:: Exercise data ::
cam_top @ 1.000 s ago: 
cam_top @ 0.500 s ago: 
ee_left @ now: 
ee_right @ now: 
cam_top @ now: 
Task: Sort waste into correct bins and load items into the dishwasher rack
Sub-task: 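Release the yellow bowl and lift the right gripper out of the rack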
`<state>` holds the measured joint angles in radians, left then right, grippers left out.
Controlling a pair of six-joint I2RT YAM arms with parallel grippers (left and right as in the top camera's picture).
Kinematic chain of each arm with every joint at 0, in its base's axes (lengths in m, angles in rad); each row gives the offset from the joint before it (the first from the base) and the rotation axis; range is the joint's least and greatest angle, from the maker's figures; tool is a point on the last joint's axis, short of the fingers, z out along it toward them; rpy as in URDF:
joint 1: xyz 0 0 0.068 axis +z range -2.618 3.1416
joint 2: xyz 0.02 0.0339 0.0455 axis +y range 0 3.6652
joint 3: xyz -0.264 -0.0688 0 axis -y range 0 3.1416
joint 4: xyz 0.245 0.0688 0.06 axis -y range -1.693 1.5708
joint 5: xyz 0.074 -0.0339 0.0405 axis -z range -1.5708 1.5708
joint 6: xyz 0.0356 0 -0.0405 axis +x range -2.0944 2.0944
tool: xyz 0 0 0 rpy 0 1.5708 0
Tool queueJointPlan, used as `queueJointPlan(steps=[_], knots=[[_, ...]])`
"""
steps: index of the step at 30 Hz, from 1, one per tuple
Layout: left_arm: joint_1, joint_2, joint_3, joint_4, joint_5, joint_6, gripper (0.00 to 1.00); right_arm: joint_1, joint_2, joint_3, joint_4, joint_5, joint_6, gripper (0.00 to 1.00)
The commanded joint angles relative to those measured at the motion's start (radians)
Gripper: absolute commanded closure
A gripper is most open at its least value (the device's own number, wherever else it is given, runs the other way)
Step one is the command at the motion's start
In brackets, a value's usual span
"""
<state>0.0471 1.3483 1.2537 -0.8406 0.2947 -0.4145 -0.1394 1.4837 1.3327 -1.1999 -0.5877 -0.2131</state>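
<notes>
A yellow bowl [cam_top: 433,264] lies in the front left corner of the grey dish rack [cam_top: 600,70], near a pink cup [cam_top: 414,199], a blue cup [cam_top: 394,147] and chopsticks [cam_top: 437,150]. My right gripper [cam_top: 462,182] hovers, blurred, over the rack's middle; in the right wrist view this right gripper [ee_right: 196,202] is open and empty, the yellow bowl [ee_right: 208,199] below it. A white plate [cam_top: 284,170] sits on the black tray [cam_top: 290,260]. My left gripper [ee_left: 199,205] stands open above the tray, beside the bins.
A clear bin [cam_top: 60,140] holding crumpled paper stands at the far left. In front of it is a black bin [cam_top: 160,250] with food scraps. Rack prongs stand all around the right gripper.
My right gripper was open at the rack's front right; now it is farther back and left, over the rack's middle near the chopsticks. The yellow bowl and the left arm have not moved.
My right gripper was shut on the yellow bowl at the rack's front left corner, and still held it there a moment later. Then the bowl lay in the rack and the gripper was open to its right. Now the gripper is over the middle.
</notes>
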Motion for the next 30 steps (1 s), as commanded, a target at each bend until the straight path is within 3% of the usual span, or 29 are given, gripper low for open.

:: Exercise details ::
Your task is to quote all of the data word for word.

:: Solution for this problem ::
cam_top @ 1.000 s ago: 
cam_top @ 0.500 s ago: 
ee_left @ now: 
ee_right @ now: 
cam_top @ now: 
Task: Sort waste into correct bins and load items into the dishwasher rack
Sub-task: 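Release the yellow bowl and lift the right gripper out of the rack
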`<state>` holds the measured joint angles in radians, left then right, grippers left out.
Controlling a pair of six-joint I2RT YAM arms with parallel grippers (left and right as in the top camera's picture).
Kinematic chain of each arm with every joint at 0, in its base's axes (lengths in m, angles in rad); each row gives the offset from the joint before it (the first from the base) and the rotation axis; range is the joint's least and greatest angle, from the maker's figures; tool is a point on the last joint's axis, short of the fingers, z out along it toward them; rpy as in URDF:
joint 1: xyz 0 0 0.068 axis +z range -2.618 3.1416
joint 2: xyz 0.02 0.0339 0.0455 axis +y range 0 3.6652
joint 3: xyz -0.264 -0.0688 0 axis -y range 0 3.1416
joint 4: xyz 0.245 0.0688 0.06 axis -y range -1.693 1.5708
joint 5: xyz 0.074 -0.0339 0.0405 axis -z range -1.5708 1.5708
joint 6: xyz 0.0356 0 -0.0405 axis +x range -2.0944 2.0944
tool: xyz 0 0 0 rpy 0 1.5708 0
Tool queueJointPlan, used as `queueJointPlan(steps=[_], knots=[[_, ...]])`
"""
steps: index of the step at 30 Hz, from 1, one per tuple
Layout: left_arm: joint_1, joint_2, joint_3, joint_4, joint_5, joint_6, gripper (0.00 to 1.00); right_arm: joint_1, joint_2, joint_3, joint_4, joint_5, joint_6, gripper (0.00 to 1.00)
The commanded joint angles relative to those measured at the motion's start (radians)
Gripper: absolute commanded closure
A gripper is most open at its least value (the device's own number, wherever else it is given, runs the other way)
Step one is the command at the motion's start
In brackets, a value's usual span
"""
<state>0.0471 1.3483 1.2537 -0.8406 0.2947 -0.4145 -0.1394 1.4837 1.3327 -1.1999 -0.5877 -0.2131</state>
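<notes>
A yellow bowl [cam_top: 433,264] lies in the front left corner of the grey dish rack [cam_top: 600,70], near a pink cup [cam_top: 414,199], a blue cup [cam_top: 394,147] and chopsticks [cam_top: 437,150]. My right gripper [cam_top: 462,182] hovers, blurred, over the rack's middle; in the right wrist view this right gripper [ee_right: 196,202] is open and empty, the yellow bowl [ee_right: 208,199] below it. A white plate [cam_top: 284,170] sits on the black tray [cam_top: 290,260]. My left gripper [ee_left: 199,205] stands open above the tray, beside the bins.
A clear bin [cam_top: 60,140] holding crumpled paper stands at the far left. In front of it is a black bin [cam_top: 160,250] with food scraps. Rack prongs stand all around the right gripper.
My right gripper was open at the rack's front right; now it is farther back and left, over the rack's middle near the chopsticks. The yellow bowl and the left arm have not moved.
My right gripper was shut on the yellow bowl at the rack's front left corner, and still held it there a moment later. Then the bowl lay in the rack and the gripper was open to its right. Now the gripper is over the middle.
</notes>
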Motion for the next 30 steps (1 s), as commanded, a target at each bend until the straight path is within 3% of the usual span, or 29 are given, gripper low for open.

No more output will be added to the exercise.